SAN DIEGO – While in some respects the jury is still out on the effectiveness of computed tomography (CT) angiography, one physician doing studies in the area of CT for coronary artery disease maintains that he and the physicians who rely primarily on biomarkers “have something in common.”

Speaking at the American Association for Clinical Chemistry (AACC; Washington) annual meeting here on Monday, Udo Hoffman, MD, associate professor of radiology at Harvard Medical School (Boston), focused on the integration of imaging, biomarkers and interventional therapy in assessing coronary artery diseases.

The commonality, he said, is that these various measures should result in better diagnosis of the patient. The difficulty, he and other presenters suggested, was how to use them for the various cases seen in the emergency department and what priority to give to each. Hoffman is also co-director of the Cardiac MR, PET CT programs at Massachusetts General Hospital (Boston).

Hoffman noted three types of tools that ED physicians currently use most often to evaluate patients present with chest pains: ECG measurement, cardiac biomarkers in the blood and the patient’s history.

But even together these aren’t always successful in presenting the correct diagnosis.

Six million people seek help at EDs annually with chest pain, 80% of whom have no acute coronary syndrome (ACS), he said. And Hoffman estimated that 1.5% of missed ACS patients create 20% of ED malpractice cases. And even the patients who are determined to have no ACS cost $8 billion to care for.

So, he said, there is plenty of “room to improve” in the evaluation of patients who arrive in the ED with chest pain.

Discussing the increasing critical role that biomarkers play in assessing such patients was Allan Jaffe, MD, professor of medicine at Mayo Clinic (Rochester, Minnesota).

Jaffe said that “one of the cautions of using” totally anatomical evaluations of chest pain patients is that these will miss some who have heart disease.

Thus, he said that BNP, a cardiac biomarker, has shown “in some circumstances” to have a role in the prognosis for such patients.

But he said that there has been data to suggest the precise “therapy links” between certain biomarkers and the exact therapies to be used.

Addressing the question of what physicians should do once a patient is admitted – and offering differing views of biomarkers vs. imaging — was Kristin Newby, MD, associate professor of medicine at Duke University Medical Center (Durham, North Carolina).

The typical progression of evaluation of a patient with suspected ACS is to use ECGs and then biomarkers to make a diagnosis.

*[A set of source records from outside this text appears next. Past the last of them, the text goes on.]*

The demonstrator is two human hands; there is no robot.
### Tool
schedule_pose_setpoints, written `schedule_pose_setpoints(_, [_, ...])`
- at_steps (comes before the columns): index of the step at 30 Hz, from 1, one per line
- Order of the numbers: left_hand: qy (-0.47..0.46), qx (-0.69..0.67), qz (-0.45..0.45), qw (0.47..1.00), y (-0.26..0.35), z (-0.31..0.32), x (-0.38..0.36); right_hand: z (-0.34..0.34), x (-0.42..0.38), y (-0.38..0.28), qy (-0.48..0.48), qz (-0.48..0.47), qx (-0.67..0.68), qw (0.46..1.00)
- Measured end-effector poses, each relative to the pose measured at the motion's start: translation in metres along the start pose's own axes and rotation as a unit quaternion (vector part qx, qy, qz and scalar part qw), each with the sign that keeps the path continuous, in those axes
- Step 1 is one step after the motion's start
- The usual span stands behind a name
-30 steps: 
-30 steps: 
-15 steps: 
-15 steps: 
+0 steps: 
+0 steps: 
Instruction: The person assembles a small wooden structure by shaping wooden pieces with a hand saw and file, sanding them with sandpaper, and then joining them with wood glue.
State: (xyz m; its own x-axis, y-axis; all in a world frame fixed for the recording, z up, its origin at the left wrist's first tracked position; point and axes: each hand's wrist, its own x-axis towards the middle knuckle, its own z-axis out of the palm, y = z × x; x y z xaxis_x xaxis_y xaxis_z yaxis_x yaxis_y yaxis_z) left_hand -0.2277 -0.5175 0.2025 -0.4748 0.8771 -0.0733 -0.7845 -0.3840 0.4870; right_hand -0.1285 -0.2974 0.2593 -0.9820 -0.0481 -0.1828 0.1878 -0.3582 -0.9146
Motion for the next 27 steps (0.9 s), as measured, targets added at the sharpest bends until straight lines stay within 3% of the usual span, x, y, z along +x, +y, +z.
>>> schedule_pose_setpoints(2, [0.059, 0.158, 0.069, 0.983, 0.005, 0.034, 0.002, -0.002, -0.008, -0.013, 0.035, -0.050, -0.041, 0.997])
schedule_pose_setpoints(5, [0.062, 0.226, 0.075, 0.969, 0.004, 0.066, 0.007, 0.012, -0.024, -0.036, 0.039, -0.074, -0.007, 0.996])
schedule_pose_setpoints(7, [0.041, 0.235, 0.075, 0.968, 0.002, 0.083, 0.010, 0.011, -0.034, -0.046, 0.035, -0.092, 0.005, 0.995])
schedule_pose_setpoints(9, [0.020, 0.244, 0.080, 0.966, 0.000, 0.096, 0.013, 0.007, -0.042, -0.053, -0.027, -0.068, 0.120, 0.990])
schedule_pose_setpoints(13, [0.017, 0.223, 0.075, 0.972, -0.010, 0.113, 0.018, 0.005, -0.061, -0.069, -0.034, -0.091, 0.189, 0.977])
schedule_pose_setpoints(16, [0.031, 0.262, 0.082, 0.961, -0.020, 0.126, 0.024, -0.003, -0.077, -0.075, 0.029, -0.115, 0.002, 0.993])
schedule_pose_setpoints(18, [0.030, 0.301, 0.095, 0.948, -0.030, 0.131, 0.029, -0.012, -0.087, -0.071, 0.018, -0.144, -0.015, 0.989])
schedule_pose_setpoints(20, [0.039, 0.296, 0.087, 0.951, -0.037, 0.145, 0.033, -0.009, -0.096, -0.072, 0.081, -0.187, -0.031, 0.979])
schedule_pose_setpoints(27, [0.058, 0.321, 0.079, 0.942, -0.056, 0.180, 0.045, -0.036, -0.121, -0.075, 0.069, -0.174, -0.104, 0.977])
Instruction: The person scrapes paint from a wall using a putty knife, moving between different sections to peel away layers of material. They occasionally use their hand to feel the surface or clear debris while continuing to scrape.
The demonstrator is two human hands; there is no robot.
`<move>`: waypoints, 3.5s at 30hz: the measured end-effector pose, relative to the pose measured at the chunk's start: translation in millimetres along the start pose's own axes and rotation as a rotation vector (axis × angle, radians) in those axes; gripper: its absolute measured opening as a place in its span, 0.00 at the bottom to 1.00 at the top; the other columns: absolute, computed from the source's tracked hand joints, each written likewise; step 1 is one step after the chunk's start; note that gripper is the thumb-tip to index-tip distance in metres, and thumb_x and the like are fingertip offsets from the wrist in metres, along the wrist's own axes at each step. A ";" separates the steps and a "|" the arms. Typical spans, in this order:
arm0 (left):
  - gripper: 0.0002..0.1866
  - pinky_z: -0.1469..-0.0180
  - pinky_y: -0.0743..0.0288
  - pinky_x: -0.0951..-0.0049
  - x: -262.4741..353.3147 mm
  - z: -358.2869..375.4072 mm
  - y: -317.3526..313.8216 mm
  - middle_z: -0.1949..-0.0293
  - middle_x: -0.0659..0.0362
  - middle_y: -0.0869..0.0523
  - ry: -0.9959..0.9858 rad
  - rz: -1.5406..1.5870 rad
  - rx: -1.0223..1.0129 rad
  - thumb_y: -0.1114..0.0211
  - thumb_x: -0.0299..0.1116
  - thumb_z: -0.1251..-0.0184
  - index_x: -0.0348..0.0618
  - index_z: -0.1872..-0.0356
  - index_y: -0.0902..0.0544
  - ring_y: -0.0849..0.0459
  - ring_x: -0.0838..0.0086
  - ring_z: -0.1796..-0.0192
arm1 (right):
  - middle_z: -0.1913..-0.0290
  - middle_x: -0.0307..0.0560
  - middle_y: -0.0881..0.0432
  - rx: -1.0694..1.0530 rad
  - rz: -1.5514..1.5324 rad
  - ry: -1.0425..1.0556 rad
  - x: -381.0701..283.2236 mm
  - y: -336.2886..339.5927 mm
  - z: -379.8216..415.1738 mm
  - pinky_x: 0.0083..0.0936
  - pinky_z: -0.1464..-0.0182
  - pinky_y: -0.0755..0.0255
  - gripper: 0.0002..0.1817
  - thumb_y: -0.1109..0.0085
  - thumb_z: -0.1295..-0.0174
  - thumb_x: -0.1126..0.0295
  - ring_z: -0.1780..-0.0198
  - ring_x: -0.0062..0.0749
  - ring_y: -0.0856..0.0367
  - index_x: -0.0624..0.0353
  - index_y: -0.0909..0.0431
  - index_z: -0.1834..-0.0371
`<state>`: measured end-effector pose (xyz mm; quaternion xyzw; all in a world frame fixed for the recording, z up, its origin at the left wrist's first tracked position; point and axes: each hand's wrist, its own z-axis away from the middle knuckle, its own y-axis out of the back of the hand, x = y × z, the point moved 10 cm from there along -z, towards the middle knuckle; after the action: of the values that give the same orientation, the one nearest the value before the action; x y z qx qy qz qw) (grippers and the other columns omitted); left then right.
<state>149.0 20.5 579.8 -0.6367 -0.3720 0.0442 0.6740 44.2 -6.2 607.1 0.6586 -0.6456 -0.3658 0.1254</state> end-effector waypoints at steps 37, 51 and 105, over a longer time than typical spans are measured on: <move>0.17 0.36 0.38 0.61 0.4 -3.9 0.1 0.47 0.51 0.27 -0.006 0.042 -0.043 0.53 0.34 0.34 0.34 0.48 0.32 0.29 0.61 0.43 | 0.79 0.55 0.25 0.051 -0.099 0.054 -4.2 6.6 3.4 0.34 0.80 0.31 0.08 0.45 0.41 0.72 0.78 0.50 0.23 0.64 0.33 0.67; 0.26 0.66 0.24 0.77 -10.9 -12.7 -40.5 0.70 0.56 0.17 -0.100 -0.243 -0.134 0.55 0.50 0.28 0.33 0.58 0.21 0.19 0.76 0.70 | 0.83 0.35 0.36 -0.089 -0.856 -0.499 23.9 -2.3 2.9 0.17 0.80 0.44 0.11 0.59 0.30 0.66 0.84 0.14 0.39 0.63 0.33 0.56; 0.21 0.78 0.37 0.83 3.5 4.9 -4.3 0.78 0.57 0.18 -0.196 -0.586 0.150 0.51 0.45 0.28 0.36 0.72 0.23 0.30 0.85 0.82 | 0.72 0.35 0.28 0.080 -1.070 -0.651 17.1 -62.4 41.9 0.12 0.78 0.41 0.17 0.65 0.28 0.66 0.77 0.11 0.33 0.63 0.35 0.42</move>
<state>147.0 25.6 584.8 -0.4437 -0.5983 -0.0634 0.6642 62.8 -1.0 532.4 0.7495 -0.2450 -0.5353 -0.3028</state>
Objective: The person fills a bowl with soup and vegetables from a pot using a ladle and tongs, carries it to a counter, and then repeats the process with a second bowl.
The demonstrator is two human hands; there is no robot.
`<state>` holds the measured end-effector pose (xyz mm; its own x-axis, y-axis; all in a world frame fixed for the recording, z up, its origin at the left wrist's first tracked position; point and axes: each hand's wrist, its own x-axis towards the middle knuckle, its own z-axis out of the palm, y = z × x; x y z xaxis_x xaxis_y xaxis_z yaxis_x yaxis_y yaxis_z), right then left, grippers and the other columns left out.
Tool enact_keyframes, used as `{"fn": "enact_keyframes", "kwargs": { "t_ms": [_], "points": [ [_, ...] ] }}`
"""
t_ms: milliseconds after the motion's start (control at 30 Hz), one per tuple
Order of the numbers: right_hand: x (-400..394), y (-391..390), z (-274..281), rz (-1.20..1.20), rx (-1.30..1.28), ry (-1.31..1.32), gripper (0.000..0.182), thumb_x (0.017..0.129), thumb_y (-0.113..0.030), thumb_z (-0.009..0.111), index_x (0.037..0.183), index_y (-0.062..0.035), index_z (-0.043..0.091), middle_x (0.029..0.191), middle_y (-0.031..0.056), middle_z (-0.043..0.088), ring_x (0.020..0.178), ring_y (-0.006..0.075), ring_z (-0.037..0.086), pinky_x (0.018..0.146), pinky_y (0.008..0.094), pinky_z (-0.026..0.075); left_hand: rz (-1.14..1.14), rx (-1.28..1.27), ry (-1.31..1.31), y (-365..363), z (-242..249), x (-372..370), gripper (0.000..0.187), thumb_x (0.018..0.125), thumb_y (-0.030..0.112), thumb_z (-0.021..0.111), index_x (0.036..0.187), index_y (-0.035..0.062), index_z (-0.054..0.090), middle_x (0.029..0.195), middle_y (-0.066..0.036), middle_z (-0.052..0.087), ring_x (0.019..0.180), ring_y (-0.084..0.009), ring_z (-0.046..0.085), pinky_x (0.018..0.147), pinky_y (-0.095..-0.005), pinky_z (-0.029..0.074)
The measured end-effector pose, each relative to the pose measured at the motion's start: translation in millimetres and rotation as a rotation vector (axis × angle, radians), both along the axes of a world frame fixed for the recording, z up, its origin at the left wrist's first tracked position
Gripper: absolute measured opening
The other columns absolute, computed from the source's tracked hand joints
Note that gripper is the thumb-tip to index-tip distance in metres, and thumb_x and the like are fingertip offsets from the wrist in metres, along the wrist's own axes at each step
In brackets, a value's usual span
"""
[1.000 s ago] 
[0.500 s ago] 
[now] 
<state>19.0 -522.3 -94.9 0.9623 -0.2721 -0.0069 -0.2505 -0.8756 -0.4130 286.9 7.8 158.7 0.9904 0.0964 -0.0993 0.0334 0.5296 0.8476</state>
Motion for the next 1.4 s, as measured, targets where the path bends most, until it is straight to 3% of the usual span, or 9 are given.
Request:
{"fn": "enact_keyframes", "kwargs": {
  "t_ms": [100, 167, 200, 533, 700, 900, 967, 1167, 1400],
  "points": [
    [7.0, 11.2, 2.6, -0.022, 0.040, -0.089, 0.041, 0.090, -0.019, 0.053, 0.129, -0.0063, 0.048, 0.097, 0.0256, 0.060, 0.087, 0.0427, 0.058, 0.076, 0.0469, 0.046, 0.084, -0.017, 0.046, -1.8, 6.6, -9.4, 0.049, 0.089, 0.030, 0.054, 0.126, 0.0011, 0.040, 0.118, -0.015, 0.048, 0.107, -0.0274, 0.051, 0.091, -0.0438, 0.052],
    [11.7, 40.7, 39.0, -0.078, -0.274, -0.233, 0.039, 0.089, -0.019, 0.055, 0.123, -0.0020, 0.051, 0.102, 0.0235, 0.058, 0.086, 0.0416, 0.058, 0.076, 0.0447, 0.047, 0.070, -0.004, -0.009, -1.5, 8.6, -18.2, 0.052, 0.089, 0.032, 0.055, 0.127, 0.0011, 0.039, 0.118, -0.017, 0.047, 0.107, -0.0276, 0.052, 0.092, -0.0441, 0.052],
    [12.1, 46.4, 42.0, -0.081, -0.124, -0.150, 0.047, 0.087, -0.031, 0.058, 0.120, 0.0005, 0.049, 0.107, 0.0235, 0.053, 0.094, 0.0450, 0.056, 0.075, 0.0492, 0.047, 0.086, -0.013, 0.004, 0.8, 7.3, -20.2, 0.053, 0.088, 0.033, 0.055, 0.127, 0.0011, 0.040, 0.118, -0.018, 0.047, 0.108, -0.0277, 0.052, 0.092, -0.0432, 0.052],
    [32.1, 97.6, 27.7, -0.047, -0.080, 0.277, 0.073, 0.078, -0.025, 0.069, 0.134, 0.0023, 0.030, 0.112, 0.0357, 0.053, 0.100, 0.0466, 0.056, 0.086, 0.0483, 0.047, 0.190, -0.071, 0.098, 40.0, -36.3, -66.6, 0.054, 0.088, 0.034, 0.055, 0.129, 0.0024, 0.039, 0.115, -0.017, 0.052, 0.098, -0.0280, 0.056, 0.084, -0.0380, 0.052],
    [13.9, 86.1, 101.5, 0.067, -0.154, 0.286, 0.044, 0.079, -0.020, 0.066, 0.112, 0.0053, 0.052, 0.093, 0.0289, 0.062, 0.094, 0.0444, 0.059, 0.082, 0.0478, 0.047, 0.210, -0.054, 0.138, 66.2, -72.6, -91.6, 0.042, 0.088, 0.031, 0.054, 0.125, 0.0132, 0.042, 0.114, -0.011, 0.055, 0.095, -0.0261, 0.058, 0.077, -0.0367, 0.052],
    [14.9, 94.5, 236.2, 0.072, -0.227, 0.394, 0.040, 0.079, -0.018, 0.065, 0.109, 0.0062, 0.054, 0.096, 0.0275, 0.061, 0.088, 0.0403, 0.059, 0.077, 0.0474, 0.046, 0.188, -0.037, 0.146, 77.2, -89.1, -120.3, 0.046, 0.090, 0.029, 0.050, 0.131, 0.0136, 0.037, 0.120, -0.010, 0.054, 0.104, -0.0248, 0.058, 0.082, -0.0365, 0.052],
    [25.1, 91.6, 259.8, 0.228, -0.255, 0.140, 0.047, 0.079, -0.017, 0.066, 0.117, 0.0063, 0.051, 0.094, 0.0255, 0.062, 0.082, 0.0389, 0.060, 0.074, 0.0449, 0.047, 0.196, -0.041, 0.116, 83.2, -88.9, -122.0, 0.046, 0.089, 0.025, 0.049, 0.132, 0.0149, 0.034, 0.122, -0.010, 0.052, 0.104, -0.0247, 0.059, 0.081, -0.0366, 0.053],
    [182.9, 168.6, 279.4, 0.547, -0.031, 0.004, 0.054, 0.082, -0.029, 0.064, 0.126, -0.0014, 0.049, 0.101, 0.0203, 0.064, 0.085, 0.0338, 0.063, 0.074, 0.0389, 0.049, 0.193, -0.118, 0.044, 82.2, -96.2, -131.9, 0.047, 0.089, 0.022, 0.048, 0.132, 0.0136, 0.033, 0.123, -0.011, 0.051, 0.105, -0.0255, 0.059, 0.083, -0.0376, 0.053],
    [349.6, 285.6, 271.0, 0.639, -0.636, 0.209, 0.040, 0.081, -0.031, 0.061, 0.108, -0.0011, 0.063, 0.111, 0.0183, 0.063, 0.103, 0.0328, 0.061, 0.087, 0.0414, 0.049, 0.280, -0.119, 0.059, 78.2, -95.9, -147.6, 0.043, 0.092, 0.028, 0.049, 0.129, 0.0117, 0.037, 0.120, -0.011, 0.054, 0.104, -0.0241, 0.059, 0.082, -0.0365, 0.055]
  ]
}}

And in terms of these biomarkers, Newby said that “we have moved from CRP [C-reactive protein] to troponin as the gold standard.”

She said cardiologists are “blessed with a great deal of studies” but that a distillation of U.S. and European guidelines demonstrates that cardiologists are “very much still driven by what the patient tells us,” still another diagnostic tool to be considered. She said that for patients who appear to be at very low risk by other measurements and history but present with chest pain, this may be the kind of case “where cardiac CT comes in.”

Newby contrasted the role and perspective of ED physicians with cardiologists. Cardiologists, she said, “see [patients] at the end of this [ED] process and must decide where they fit into this maze.”

At Duke, the medical center attempts to address the thorny problem of diagnosing chest pain in the ED through the development of a Chest Pain Unit, created 10 years ago. The unit is a “separate holding area in the ED” where the patient is held for 10 hours, during that time given three to four batteries of biomarker tests.

"We as cardiologists are interested in whether or not [this is] an imminent or long-term risk patient," she said.

As far as biomarkers, Newby said doctors need to distinguish and be thinking about these tests and how to use them in making distinctions between diagnosis and prognosis. And she said that troponin is "absolutely critical in helping us."